▶ _Problem description_
Restate word for word the lines from the one containing "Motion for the" through the end of the listing below, with both ends included.

====

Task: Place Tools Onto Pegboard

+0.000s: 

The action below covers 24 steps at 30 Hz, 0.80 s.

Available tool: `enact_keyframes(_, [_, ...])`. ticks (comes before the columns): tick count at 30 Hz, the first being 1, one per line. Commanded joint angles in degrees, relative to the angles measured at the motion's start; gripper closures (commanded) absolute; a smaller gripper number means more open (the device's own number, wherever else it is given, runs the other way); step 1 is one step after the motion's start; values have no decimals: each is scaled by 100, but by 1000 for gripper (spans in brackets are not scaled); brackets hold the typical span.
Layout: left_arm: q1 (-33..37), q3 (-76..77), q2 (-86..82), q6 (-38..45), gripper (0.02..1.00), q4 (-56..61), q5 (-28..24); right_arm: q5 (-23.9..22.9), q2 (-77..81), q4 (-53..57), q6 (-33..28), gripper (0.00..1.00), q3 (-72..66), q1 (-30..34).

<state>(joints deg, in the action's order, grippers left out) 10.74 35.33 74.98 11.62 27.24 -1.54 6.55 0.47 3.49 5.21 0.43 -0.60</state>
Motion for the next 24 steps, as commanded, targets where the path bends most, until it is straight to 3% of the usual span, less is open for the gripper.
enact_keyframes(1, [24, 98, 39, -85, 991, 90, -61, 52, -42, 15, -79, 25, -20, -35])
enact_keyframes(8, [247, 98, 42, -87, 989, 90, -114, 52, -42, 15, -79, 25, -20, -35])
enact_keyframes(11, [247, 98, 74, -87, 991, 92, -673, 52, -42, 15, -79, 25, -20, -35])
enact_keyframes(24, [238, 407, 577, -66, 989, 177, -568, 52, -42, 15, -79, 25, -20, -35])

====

▶ _Result of this exercise_
Motion for the next 24 steps, as commanded, targets where the path bends most, until it is straight to 3% of the usual span, less is open for the gripper.
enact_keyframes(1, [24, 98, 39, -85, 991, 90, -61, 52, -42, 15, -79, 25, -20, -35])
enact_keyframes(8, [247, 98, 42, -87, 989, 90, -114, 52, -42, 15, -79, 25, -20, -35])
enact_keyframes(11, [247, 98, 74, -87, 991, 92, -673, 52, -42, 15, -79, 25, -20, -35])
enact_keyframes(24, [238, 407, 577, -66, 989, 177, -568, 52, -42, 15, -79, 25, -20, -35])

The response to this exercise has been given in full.